I’m not sure how “hard” evidence is different from just plain evidence. Jesus claimed to be God. He was executed, and then rose from the dead. His resurrected body and his ascension into heaven were witnessed by hundreds of people including his mother and his disciples. And every one of his disciples testified to his resurrection, and most were executed as martyrs.
Regular people don’t rise from the dead. My conclusion: Jesus is God.
This might be complete nonsense to you, but it’s credible to me.
I personally think that the the great Jewish zombie uprising of Jerusalem (Matthew 27:49-54) would have been mentioned in more places than one religion’s stories.
As the four gospels contain somewhat different accounts of the resurrection, and because it is highly likely that those accounts were written at different times that is probably not the best example to pick with the lack of non-bible sources to convince a non-believer.
A schism is the opposite of that. Have you never heard of the Orthodox churches, or Protestant churches, or all those Christian’s the pope had murdered when he ordered CRUSADES against former Catholic/Christian populations (Albigensian Crusade & Waldensian crusade), or the Thirty Years War?
Undivided? The Catholic Church is the exact opposite and you’re ignoring its entire history (which is basically a long cavalcade of division, infighting, and frequent violence).
I don’t consider claims that the Catholic church has an unbroken line of divine succession from Jesus on down through all its leaders through all of history credible. Even putting aside the fact I’m barely convinced Peter even existed, you do realize that there’s been a fair amount of historical fuckery in the papal line, right?
It’s less about claiming that Joe Smith was credible, than me finding claims that the football has been successfully passed without being dropped once in all this time incredible.
(Well, that and I think the football in question is fictional; that does degrade its credibility to me somewhat.)
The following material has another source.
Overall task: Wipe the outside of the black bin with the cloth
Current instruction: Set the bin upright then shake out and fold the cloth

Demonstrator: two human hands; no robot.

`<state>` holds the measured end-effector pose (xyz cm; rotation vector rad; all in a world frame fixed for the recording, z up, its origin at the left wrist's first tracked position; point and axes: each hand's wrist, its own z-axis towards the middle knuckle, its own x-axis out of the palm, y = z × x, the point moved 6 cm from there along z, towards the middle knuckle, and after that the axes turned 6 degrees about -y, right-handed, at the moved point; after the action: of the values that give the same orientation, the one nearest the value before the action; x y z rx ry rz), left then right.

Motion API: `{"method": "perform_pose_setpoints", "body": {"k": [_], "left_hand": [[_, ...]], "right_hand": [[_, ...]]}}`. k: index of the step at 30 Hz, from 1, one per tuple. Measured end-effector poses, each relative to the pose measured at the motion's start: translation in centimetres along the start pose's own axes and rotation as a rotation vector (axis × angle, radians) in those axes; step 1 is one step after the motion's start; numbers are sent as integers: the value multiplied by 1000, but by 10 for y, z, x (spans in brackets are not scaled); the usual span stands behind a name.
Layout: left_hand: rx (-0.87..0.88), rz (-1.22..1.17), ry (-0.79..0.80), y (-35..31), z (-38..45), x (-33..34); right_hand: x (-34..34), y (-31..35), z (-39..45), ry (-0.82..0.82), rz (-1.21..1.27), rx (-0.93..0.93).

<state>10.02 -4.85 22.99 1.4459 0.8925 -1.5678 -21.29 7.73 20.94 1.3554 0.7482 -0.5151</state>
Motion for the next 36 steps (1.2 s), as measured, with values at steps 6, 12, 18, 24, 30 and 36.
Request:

I know what you’re getting at, but just because there are minor differences in the
details of the accounts does not mean the incident was fabricated. There is nothing that is outright contradictory, and the discrepancies can easily be attributed to the fact that the Gospel authors are getting their information from different sources possibly decades after the fact with different perspectives.
Of course I have heard of the Orthodox and Protestants. They are not Catholic. They left the Catholic Church. They didn’t split and still claim to be Catholic, though groups have done that too. If you think the Catholic Church is divided, then you misunderstand institutional unity.
Is any of this relevant to whether or not Jesus actually rose from the dead? The truth of the Gospel does not hinge on whether or not one or two angels appeared.
Didn’t take you long to go to No True Scottsman, did it?
Edit: Also, yes, they do call themselves Catholic (Catholic (term) - Wikipedia), and no, the Great Schism was not one party leaving the church. It was both parties declaring the other excommunicated.
Jesus’s mother wrote an account of seeing Jesus alive? I mean, sure, some yahoo wrote a story claiming she saw him, but that’s not quite the same.
Heck, from what I’ve heard the supposed accounts of the apostles were also written by some yahoos rather than by actual disciples.
Are the accounts credible or aren’t they? Why are the ludicrously impossible parts the ones you hold to be unimpeachable fact, while the possible (but contradictory) parts the ones you’re willing to dismiss as inaccurate?